● AIM OF THE EXERCISE
Repeat only the lines below that run from the line with "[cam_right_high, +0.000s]" to the line with "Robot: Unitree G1", ends included; skip every picture.

● EXERCISE INPUTS
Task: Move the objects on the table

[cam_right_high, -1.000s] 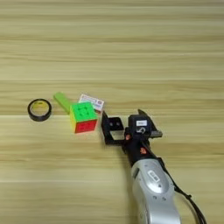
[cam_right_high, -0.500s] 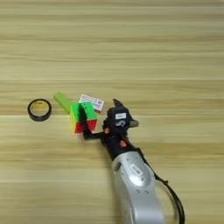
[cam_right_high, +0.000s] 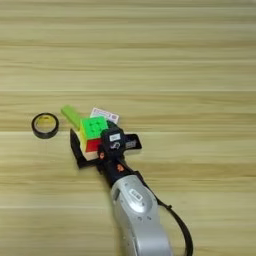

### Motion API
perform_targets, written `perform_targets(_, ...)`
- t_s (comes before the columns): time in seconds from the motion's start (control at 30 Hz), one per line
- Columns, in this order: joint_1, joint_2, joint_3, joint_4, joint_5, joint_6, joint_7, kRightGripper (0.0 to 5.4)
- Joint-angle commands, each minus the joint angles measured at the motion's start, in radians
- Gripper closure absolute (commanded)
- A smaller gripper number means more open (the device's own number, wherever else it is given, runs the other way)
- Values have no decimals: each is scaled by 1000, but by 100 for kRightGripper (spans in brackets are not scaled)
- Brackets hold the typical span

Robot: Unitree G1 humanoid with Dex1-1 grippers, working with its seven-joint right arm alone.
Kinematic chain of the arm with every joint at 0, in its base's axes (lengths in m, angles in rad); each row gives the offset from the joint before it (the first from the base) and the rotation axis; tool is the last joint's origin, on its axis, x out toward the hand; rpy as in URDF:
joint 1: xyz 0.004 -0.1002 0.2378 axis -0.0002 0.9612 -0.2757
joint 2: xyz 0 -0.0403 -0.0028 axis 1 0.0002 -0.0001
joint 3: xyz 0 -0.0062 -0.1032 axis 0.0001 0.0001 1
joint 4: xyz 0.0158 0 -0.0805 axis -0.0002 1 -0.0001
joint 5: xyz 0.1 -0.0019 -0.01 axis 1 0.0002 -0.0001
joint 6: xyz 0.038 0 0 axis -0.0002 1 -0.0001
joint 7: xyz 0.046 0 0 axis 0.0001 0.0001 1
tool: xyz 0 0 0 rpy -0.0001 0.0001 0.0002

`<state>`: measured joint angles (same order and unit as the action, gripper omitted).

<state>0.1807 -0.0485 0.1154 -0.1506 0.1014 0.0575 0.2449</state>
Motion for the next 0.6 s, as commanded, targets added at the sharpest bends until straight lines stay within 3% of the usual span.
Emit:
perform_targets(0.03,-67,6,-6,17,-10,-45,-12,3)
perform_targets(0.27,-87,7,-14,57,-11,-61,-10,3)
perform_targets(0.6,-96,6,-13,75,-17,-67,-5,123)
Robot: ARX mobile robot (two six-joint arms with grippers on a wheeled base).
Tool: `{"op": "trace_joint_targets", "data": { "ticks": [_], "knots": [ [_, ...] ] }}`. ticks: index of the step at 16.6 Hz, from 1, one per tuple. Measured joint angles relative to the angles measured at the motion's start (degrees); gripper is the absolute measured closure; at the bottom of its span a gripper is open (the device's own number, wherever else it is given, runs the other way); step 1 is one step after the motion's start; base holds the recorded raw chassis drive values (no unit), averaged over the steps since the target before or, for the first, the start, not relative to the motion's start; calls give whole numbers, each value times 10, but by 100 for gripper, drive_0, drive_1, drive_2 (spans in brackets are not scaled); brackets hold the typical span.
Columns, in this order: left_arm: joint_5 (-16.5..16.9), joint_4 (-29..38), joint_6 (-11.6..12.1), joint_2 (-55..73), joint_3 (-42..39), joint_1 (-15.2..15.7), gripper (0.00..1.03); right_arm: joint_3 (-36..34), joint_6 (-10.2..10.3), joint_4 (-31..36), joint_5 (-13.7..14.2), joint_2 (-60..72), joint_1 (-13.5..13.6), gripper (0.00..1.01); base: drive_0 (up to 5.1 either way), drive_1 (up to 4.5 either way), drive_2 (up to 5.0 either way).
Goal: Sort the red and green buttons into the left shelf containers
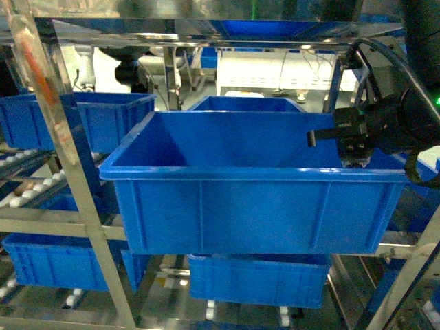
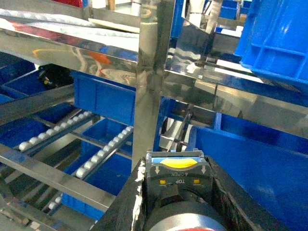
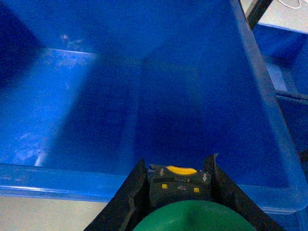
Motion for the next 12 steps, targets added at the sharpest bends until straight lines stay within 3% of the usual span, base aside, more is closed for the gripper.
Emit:
{"op": "trace_joint_targets", "data": {
  "ticks": [7,10,12],
  "knots": [
    [0,0,0,0,0,0,75,-48,-1,18,9,-33,-5,72,0,0,0],
    [0,0,0,0,0,0,75,-6,-4,11,12,5,-9,72,0,0,0],
    [0,0,0,0,0,0,75,52,-17,-1,14,40,-8,72,0,0,0]
  ]
}}
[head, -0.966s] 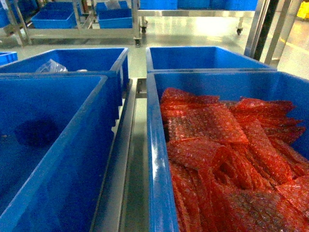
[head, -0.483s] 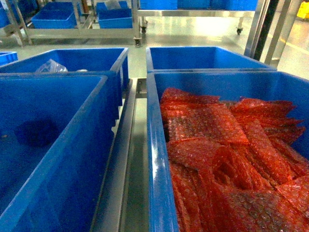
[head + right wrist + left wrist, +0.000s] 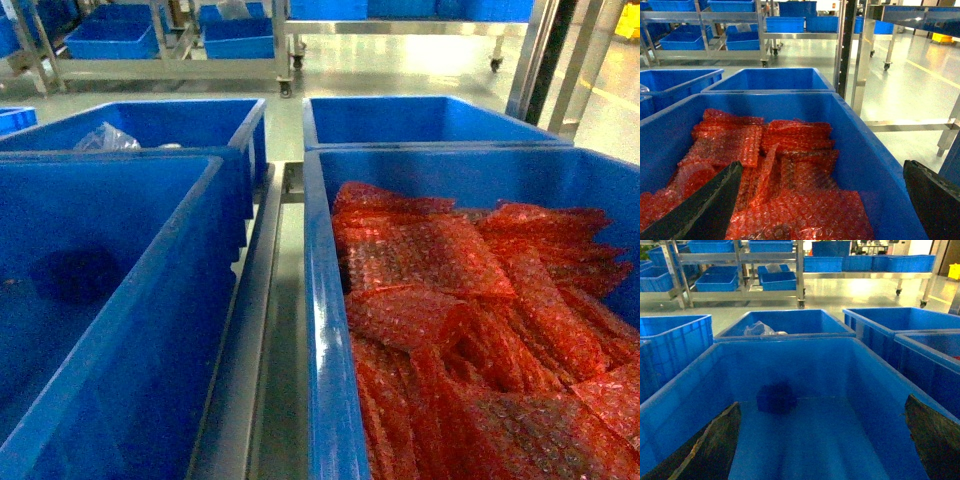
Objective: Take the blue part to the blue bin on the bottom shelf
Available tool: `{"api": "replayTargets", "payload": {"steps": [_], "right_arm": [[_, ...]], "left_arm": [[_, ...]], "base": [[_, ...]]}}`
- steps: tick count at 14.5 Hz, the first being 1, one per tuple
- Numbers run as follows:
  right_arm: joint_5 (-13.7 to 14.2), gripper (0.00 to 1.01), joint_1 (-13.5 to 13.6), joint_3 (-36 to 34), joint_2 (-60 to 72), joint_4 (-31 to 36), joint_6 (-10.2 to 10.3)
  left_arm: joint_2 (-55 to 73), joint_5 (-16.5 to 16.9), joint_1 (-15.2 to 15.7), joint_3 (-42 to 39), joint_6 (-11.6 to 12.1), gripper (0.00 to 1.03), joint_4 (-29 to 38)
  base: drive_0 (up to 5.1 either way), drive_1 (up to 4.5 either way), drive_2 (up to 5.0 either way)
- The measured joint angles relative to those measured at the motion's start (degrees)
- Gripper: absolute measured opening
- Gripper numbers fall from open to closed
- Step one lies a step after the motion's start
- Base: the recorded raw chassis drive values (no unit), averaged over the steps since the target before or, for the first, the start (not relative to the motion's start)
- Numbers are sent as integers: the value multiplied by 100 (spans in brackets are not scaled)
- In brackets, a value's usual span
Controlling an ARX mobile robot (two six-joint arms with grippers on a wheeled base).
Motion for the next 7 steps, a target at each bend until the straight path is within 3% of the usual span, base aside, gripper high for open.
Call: {"api": "replayTargets", "payload": {"steps": [7], "right_arm": [[0, 98, 0, 0, 0, 0, 0]], "left_arm": [[0, 0, 0, 0, 0, 98, 2]], "base": [[0, 0, 0]]}}
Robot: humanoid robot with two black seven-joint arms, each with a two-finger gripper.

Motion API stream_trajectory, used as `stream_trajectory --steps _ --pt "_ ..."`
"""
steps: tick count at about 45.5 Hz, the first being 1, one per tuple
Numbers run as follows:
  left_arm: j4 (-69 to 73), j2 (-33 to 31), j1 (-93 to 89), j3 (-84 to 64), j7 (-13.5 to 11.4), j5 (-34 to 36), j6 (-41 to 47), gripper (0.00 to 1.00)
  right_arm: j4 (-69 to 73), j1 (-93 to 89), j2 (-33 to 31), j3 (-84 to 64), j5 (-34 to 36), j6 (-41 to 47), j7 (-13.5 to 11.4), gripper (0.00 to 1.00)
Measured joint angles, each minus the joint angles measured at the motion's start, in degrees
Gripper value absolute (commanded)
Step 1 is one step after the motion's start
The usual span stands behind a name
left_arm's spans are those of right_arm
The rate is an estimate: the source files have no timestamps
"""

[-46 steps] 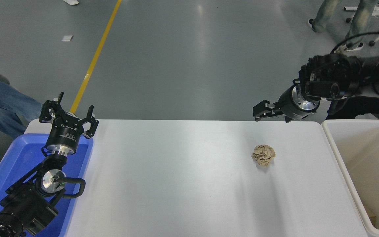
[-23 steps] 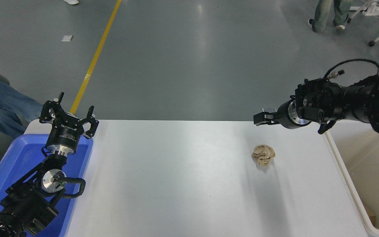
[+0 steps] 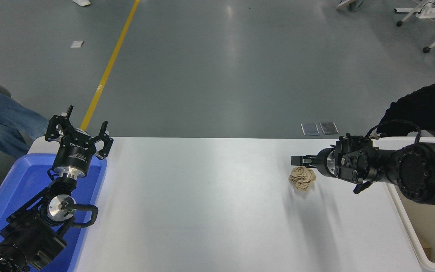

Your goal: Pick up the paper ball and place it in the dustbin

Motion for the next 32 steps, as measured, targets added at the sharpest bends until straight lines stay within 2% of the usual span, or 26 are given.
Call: stream_trajectory --steps 13,21,24,26,31,32 --pt "0.0 0.0 0.0 0.0 0.0 0.0 0.0 0.98 -4.6 -5.1 0.4 2.5 0.0 -0.5 0.0 1.0" --pt "0.0 0.0 0.0 0.0 0.0 0.0 0.0 0.98 -6.1 -7.6 0.7 3.3 -0.5 -2.6 0.2 0.79" --pt "0.0 0.0 0.0 0.0 0.0 0.0 0.0 0.98 -6.4 -8.3 0.7 3.5 -0.7 -4.2 0.3 0.77" --pt "0.0 0.0 0.0 0.0 0.0 0.0 0.0 0.98 -6.6 -8.8 0.7 3.7 -0.8 -5.6 0.4 0.54" --pt "0.0 0.0 0.0 0.0 0.0 0.0 0.0 0.98 -6.7 -9.3 0.8 3.8 -1.0 -7.0 0.5 0.05" --pt "0.0 0.0 0.0 0.0 0.0 0.0 0.0 0.98 -6.7 -9.4 0.9 3.8 -1.0 -7.2 0.5 0.0"
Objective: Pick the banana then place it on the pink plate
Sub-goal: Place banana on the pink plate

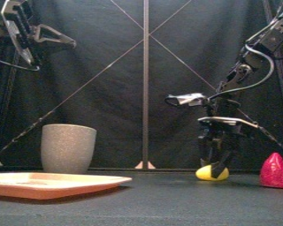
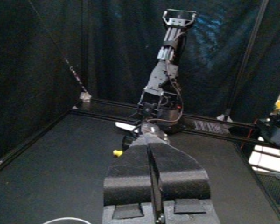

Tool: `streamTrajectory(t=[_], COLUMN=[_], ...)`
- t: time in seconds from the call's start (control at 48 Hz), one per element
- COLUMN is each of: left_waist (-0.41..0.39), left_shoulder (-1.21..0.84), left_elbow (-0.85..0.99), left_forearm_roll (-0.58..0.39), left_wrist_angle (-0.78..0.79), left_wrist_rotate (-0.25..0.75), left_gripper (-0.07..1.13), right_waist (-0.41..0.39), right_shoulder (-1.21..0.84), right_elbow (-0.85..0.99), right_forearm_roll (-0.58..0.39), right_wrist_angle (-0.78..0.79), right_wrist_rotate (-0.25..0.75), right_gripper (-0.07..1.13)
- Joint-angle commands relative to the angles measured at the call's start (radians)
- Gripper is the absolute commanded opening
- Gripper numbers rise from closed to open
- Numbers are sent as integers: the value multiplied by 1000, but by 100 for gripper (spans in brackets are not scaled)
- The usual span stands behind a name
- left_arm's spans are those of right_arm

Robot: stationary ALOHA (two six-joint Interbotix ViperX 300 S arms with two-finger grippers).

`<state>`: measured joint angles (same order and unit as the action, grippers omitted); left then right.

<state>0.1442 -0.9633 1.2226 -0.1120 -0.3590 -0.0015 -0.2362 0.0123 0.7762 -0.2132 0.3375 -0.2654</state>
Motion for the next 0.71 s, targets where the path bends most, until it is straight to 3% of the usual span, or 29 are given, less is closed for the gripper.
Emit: streamTrajectory(t=[0.021,0.229,0.354,0.708], left_waist=[2,2,2,28], left_shoulder=[-3,-5,-5,-5], left_elbow=[-12,-9,-9,2], left_forearm_roll=[-2,-2,-2,-3], left_wrist_angle=[-11,-11,-11,-11], left_wrist_rotate=[-3,-3,-3,-3], left_gripper=[0,0,0,0], right_waist=[0,5,48,281], right_shoulder=[-15,-34,-66,58], right_elbow=[-20,-69,-150,-440], right_forearm_roll=[5,28,74,402], right_wrist_angle=[2,-2,-15,-133], right_wrist_rotate=[2,17,26,41], right_gripper=[57,57,57,57])
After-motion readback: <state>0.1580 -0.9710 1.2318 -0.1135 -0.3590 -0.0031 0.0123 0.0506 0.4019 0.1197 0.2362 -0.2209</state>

● SOLUTION BELOW
[cam_right_high, +0.000s] 

### Motion API
perform_targets, written `perform_targets(_, ...)`
- t_s (comes before the columns): time in seconds from the motion's start (control at 30 Hz), one per line
- Columns, in this order: joint_1, joint_2, joint_3, joint_4, joint_5, joint_6, joint_7, kRightGripper (0.0 to 5.4)
- Joint-angle commands, each minus the joint angles measured at the motion's start, in radians
- Gripper closure absolute (commanded)
- A smaller gripper number means more open (the device's own number, wherever else it is given, runs the other way)
- Values have no decimals: each is scaled by 1000, but by 100 for kRightGripper (spans in brackets are not scaled)
- Brackets hold the typical span

Robot: Unitree G1 humanoid with Dex1-1 grippers, working with its seven-joint right arm alone.

The output given here is complete.